== PROVIDED MATERIAL

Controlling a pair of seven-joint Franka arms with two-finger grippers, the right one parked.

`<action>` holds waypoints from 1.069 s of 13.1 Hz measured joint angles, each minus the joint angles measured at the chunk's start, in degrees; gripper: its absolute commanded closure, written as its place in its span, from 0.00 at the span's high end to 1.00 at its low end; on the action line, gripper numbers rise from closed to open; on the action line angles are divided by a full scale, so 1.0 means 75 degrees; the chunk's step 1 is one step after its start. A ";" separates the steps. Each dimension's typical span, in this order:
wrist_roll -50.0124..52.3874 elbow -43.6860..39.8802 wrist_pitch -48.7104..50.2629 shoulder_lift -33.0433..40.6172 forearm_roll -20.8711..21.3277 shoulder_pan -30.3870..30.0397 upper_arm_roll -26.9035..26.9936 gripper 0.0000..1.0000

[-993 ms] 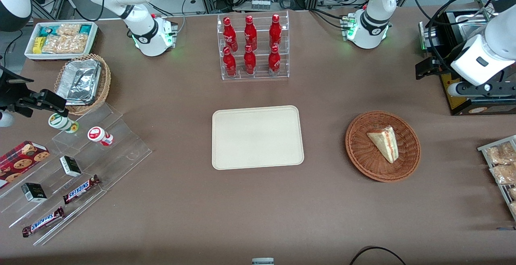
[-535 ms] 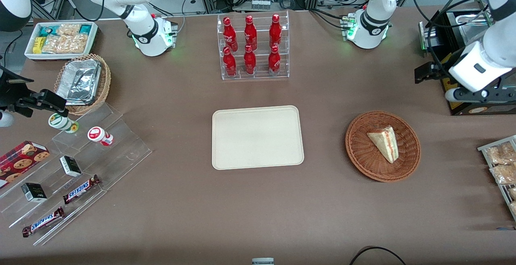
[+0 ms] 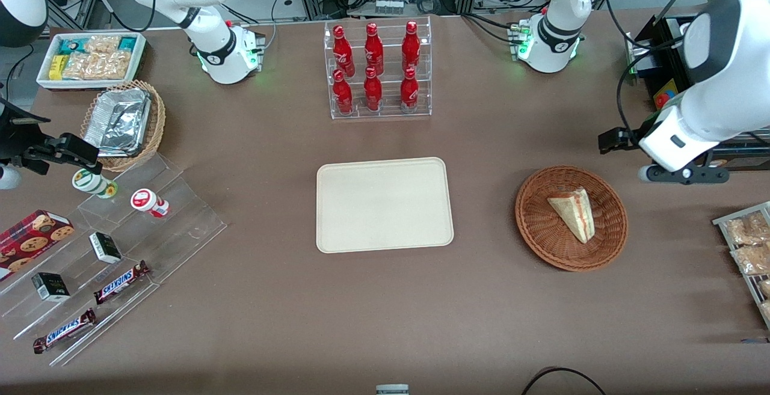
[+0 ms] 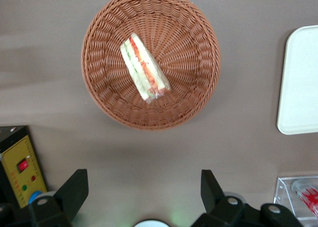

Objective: Place sandwich from basket to tray
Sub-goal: 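Move the left gripper over the wrapped sandwich in the wicker basket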

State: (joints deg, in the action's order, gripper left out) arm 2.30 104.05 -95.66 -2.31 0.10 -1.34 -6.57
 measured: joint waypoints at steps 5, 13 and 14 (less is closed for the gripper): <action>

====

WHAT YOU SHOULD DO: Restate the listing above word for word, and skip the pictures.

FINISHED EXERCISE:
Controlling a pair of seven-joint Franka arms with two-finger grippers, the right one parked.

`<action>` holds waypoints from 1.069 s of 13.1 Hz measured joint angles, each minus the joint angles measured at the chunk's start, in degrees; gripper: its absolute commanded closure, written as its place in its span, from 0.00 at the span's high end to 1.00 at its low end; on the action line, gripper numbers rise from closed to open; on the action line angles are divided by a full scale, so 1.0 means 75 degrees; the chunk's step 1 is one step after its start. A ";" separates the steps. Each dimension's typical span, in this order:
wrist_roll -50.0124..52.3874 elbow -43.6860..39.8802 wrist_pitch -48.7104..50.2629 shoulder_lift -33.0433..40.6172 forearm_roll -20.8711..21.3277 shoulder_pan -30.3870..30.0397 upper_arm_roll -26.9035..26.9936 gripper 0.0000..1.0000

[-993 ms] 
[-535 ms] 
[+0 ms] 
[+0 ms] 

Objective: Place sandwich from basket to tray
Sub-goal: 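Move the left gripper over the wrapped sandwich in the wicker basket
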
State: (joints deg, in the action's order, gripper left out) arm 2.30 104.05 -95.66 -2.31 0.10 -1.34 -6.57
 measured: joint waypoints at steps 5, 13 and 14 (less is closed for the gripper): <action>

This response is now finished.